EXERCISE | Among the entries below, extract exactly the lines that run from the one with "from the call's" through the one with "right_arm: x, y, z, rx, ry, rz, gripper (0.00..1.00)", both ends included.

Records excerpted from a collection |
※
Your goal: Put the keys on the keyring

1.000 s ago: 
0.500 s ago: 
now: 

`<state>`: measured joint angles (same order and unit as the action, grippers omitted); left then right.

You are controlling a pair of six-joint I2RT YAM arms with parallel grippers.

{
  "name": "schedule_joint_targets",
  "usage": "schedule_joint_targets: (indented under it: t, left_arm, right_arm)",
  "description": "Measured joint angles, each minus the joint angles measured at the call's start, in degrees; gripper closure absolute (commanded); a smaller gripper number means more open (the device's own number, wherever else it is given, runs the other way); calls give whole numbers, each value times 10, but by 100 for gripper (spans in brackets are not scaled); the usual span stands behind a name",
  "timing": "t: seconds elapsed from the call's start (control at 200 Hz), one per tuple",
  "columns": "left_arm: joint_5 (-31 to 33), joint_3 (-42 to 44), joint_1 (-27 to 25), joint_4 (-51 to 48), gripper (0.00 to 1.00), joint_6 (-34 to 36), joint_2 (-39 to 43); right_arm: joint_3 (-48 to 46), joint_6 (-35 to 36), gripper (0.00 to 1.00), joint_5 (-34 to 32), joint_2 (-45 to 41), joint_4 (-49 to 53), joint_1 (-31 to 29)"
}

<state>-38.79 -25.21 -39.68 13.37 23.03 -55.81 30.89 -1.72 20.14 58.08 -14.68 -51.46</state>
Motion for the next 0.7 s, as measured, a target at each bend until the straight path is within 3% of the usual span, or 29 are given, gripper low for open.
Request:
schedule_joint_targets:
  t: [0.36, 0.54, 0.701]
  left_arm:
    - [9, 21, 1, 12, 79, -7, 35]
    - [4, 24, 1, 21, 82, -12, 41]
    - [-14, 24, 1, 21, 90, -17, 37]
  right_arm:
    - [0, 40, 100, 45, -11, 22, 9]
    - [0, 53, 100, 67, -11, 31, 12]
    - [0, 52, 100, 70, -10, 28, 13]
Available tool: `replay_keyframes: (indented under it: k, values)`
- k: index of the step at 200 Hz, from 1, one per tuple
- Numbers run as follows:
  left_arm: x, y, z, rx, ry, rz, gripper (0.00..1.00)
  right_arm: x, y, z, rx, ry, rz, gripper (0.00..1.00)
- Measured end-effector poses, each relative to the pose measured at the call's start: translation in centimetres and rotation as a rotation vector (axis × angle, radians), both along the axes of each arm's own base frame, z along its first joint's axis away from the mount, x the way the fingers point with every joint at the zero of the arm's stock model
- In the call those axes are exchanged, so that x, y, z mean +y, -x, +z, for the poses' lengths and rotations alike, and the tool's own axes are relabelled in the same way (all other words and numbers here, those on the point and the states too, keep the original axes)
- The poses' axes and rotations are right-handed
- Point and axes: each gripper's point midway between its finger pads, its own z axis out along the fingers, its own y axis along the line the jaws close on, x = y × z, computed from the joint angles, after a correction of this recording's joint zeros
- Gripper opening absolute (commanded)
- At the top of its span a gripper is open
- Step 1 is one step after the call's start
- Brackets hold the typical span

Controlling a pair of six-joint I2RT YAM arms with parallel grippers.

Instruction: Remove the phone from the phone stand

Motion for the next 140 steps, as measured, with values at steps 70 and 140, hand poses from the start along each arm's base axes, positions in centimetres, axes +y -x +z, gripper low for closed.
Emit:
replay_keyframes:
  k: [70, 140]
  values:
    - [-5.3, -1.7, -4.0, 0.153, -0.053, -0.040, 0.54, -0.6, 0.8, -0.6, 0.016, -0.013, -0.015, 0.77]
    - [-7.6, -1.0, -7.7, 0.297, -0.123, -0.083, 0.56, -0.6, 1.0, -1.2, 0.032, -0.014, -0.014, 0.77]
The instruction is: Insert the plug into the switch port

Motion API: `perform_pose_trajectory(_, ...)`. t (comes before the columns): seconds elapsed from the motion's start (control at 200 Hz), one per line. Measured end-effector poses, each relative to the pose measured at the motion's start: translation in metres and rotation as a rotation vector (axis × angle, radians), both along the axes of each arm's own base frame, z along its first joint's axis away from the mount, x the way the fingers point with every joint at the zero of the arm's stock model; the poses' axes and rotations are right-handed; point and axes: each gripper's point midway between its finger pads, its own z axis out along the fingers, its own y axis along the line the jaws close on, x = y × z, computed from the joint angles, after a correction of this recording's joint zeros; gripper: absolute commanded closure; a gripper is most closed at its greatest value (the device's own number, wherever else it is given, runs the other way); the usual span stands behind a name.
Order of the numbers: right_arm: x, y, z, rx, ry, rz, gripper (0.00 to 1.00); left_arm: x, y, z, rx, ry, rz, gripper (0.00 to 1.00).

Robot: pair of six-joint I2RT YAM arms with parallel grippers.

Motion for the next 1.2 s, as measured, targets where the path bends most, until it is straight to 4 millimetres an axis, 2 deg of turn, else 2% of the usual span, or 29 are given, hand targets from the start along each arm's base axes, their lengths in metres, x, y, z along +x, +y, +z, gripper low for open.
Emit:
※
ANSWER TO THIS TASK |
  "timing": "t: seconds elapsed from the call's start (control at 200 Hz), one per tuple",
  "columns": "left_arm: joint_5 (-31 to 33), joint_3 (-42 to 44), joint_1 (-27 to 25), joint_4 (-51 to 48), gripper (0.00 to 1.00), joint_6 (-34 to 36), joint_2 (-39 to 43); right_arm: joint_3 (-48 to 46), joint_6 (-35 to 36), gripper (0.00 to 1.00), joint_5 (-34 to 32), joint_2 (-45 to 41), joint_4 (-49 to 53), joint_1 (-31 to 29)"
}

<state>-38.79 -25.21 -39.68 13.37 23.03 -55.81 30.89 -1.72 20.14 58.08 -14.68 -51.46</state>
Motion for the next 0.7 s, as measured, a target at each bend until the straight path is within 3% of the usual span, or 29 are given, gripper low for open.
Request:
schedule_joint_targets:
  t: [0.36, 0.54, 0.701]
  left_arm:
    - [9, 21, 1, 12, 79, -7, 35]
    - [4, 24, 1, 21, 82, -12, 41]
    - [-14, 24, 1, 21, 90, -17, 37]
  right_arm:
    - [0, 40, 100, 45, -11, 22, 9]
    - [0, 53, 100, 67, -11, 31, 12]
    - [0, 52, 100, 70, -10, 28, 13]
Available tool: `replay_keyframes: (indented under it: k, values)`
- k: index of the step at 200 Hz, from 1, one per tuple
- Numbers run as follows:
  left_arm: x, y, z, rx, ry, rz, gripper (0.00..1.00)
  right_arm: x, y, z, rx, ry, rz, gripper (0.00..1.00)

Nothing else belongs in this output.